The ref has the kid by the neck and is ushering them off the field toward the coach. Oh man. I don't know whether to meet the kid or run away. Poor Pat, who knows where the mother is?

Loudly, the ref yells out "Tooth got knocked out." All the mothers around me gasp, looking side to side for Pat's parent. Oh brother. Clearly I'm going to be up for Mother of the Year again. As I'm jogging out to Pat I holler "loose tooth or permanent tooth?" This will make a difference in my reaction. If it's a permanent tooth I will grab the kid in the firefighter carry and whisk them to the closest emergency dentist. Sad thing is if it was a loose tooth, I should have known about it. I'm pretty sure this kid doesn't have any loose teeth. They just got their braces on and I think that would have impacted the process. My brain starts to panic as I reach Pat who deposits their "really-loose-tooth-that-I-have-told-you-about-every-day-for-the-last-month-Mooom" in my outstretched hands.

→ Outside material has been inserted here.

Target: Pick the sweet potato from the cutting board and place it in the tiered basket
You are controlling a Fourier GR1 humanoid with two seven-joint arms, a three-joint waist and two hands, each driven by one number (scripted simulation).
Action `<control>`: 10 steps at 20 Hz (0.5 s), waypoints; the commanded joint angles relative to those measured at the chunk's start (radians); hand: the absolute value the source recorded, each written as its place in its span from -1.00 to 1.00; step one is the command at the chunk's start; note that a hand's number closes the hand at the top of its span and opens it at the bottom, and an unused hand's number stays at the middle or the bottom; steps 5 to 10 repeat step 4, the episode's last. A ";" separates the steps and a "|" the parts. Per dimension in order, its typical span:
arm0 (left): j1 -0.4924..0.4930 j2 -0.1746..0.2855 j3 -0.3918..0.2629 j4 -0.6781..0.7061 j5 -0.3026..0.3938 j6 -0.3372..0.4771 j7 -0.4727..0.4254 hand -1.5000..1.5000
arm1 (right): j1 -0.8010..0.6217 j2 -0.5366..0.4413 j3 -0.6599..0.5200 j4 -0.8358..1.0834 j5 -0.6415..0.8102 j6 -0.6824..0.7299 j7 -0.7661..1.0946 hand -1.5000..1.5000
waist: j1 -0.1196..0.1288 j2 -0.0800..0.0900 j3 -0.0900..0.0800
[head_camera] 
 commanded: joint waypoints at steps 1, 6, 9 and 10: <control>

As I turn back, with my new cargo, to the other waiting mothers, one of them starts to laugh uncontrollably. Another says sympathetically "At least it wasn't permanent."

Well, the tooth wasn't.

5 responses to "Athletic Prowess"

  1. Great post! Did you get the e-mail I sent about the magazine 6 out 7 -- you'd be a perfect contributor!

    Miranda J

  2. Here's the magazine.

    http://www.6of7magazine.com/

    Miranda J

  3. We get our just rewards when we "encourage" our children to participate in these activities. This is a lesson learned after it is too late.

    Anonymous

  4. So it's just not my grandkids that play soccer that way? Linda

    Linda White

  5. The discription of the games in your post is precisely why Preston's soccer career was shorter than he would have liked. Garth and I just couldn't force ourselves to sit through any more games like that. Preston reminds us monthly that he wished he could have played soccer more - too bad for being the youngest.